Task objective: Once you find the line with "Outline the black" in the entries below, return exactly every line from it through the line with "gripper left finger?".

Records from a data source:
BEGIN

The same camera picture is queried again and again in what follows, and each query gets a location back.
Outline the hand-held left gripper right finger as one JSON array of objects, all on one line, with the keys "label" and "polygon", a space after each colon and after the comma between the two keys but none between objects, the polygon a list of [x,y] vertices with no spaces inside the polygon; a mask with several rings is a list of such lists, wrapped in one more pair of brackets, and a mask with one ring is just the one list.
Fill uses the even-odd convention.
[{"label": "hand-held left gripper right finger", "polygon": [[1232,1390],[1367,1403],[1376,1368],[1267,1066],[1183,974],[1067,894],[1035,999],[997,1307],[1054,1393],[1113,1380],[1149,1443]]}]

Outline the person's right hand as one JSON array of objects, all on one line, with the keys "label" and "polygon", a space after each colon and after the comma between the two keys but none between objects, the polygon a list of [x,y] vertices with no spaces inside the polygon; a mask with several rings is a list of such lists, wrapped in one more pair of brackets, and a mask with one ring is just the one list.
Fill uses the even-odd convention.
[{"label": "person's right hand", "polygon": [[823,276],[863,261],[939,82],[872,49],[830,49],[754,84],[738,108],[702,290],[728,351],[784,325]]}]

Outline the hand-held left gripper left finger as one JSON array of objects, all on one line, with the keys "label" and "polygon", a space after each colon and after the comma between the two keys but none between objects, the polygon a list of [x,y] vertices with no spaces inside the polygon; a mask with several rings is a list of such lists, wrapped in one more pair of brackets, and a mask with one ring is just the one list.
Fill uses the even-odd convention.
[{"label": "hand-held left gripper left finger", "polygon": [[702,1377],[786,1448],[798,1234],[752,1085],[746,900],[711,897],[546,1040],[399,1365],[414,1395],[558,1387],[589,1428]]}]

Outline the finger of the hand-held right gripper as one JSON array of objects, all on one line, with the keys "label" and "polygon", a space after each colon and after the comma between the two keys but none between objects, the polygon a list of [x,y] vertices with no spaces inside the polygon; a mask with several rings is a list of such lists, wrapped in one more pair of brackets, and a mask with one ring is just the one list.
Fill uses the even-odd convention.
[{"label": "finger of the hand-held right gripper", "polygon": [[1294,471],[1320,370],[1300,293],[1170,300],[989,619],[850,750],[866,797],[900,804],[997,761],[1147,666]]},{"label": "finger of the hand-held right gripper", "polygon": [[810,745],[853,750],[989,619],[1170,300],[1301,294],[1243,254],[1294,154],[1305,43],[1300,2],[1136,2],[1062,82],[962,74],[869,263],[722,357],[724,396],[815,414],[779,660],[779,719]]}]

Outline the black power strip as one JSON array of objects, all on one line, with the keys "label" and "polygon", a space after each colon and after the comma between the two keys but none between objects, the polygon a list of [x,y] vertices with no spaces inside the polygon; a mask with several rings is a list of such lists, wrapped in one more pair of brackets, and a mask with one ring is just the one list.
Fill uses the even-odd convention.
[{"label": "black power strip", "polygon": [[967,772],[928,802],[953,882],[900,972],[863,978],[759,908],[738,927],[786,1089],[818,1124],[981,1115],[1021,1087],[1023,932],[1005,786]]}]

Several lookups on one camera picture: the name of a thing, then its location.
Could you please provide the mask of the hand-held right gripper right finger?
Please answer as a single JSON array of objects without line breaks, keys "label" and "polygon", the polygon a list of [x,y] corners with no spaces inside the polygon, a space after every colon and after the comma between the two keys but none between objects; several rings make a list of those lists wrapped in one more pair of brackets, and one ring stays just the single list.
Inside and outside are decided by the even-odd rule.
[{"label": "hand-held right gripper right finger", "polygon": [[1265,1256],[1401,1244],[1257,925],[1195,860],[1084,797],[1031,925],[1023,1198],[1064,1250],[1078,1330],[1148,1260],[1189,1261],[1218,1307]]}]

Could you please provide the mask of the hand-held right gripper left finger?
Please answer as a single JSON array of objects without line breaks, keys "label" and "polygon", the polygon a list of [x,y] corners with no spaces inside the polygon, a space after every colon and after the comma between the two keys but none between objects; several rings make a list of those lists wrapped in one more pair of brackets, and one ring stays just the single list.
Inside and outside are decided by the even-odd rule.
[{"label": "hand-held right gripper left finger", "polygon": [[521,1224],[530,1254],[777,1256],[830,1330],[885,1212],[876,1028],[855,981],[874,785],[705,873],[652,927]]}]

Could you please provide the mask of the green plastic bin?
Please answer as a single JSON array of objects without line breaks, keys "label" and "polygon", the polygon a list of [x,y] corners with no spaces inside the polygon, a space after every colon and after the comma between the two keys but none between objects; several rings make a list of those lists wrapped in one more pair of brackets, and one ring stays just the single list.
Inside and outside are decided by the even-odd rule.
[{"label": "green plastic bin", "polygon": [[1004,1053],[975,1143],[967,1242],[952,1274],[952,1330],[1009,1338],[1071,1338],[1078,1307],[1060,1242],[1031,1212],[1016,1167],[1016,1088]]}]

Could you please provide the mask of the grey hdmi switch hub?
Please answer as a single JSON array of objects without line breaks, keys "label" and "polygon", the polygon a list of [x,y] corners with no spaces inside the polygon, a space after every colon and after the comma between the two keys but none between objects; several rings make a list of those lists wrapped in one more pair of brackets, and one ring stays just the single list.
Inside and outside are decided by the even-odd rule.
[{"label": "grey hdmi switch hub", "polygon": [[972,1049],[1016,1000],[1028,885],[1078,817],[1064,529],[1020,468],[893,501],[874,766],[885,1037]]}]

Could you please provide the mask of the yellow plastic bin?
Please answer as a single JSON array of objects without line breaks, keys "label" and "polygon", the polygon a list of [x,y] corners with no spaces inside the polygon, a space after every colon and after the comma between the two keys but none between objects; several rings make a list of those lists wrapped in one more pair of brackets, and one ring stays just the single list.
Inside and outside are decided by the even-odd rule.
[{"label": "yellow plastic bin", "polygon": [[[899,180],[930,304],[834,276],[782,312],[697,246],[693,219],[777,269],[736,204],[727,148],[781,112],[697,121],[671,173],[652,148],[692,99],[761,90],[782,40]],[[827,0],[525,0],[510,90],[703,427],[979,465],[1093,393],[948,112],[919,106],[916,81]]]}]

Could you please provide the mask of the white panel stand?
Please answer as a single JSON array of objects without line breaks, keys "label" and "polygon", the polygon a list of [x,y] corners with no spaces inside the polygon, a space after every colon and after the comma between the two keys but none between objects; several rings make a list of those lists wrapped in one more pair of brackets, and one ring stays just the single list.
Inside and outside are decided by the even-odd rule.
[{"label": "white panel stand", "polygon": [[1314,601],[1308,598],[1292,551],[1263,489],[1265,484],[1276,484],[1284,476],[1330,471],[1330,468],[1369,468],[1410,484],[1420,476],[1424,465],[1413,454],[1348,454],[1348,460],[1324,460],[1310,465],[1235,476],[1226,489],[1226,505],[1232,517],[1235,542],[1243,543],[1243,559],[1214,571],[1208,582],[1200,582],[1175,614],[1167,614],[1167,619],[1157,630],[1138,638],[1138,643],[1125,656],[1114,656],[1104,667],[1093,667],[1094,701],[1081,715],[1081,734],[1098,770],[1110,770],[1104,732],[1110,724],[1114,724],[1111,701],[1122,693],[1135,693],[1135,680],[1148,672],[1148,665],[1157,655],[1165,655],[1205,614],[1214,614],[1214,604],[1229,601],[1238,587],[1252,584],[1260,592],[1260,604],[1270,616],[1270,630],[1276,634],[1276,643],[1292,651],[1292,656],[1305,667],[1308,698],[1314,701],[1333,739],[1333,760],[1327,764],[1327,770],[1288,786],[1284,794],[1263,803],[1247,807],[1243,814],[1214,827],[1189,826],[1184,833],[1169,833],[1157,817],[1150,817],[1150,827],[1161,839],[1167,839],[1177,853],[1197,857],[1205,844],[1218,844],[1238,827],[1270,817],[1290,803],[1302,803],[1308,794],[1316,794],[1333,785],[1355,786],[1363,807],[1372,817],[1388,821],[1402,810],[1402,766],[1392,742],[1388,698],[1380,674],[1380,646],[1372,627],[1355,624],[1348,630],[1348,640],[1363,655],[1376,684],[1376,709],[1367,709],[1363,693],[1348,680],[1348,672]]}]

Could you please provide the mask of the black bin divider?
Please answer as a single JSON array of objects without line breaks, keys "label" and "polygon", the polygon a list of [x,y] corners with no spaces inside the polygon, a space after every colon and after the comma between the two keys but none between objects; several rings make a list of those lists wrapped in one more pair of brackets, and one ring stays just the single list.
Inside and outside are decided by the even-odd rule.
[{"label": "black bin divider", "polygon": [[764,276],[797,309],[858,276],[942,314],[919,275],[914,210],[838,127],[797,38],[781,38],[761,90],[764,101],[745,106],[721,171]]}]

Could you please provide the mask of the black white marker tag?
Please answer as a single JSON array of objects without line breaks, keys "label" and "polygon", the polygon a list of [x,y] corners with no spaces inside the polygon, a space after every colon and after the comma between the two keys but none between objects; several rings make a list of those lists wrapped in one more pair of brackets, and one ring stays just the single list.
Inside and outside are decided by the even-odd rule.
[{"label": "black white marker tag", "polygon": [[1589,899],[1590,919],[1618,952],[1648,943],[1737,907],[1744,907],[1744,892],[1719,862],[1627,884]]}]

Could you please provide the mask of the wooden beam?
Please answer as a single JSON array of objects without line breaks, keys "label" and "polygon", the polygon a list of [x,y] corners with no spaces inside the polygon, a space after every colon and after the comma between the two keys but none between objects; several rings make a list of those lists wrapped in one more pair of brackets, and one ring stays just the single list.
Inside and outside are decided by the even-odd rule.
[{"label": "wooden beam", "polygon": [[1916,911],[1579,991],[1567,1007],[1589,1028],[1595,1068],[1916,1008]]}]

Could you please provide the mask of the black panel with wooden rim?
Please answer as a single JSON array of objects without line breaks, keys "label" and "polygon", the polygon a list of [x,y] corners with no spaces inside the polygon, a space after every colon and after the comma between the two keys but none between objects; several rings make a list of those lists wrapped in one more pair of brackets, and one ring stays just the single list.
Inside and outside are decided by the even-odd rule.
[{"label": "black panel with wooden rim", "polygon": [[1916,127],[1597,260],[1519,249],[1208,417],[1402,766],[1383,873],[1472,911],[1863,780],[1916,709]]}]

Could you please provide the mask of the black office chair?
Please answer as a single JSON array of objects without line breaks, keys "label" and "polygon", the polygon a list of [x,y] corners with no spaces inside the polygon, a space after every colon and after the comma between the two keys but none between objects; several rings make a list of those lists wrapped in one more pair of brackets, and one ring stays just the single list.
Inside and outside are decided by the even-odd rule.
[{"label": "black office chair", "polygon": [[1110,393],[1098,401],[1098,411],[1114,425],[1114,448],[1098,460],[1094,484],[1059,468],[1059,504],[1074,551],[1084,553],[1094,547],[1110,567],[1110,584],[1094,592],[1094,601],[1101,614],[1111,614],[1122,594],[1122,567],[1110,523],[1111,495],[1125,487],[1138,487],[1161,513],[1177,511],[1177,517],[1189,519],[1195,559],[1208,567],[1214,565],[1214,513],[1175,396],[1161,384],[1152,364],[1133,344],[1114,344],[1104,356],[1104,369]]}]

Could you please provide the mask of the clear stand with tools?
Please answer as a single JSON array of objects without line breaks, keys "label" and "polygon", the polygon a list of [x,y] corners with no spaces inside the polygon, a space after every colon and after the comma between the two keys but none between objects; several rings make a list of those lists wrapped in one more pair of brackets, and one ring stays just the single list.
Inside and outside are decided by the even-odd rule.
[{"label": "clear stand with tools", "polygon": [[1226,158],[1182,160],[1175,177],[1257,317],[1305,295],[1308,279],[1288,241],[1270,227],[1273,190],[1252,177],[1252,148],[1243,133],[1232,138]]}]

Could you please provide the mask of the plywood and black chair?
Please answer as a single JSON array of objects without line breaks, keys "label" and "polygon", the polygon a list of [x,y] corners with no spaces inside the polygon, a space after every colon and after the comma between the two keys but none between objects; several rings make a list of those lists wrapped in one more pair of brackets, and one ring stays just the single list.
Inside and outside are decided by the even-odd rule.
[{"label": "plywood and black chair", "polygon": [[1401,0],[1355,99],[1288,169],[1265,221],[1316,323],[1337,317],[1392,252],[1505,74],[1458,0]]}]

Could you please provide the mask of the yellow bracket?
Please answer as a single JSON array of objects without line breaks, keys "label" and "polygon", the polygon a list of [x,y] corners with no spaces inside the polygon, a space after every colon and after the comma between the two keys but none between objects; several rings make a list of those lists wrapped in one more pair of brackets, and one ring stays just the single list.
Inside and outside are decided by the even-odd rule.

END

Answer space:
Outline the black power strip as one JSON array of objects, all on one line, with the keys "label" and "polygon", a space after each colon and after the comma between the two keys but none between objects, the polygon a list of [x,y] vertices with no spaces inside the polygon; a mask with several rings is a list of such lists, wrapped in one more pair of brackets, and a mask with one ring is just the one list.
Fill uses the even-odd convention.
[{"label": "black power strip", "polygon": [[967,772],[928,802],[953,882],[900,972],[863,978],[759,908],[738,927],[786,1089],[818,1124],[981,1115],[1021,1087],[1023,932],[1005,786]]}]

Several lookups on one camera picture: the name of a thing, then its location.
Could you please provide the mask of the hand-held right gripper right finger?
Please answer as a single JSON array of objects without line breaks, keys "label" and "polygon", the polygon a list of [x,y] corners with no spaces inside the polygon, a space after every colon and after the comma between the two keys but none between objects; several rings make a list of those lists wrapped in one more pair of brackets, and one ring stays just the single list.
Inside and outside are decided by the even-odd rule.
[{"label": "hand-held right gripper right finger", "polygon": [[1265,1256],[1401,1244],[1257,925],[1195,860],[1084,797],[1031,925],[1023,1198],[1064,1250],[1078,1330],[1148,1260],[1189,1261],[1218,1307]]}]

Could you please provide the mask of the hand-held right gripper left finger?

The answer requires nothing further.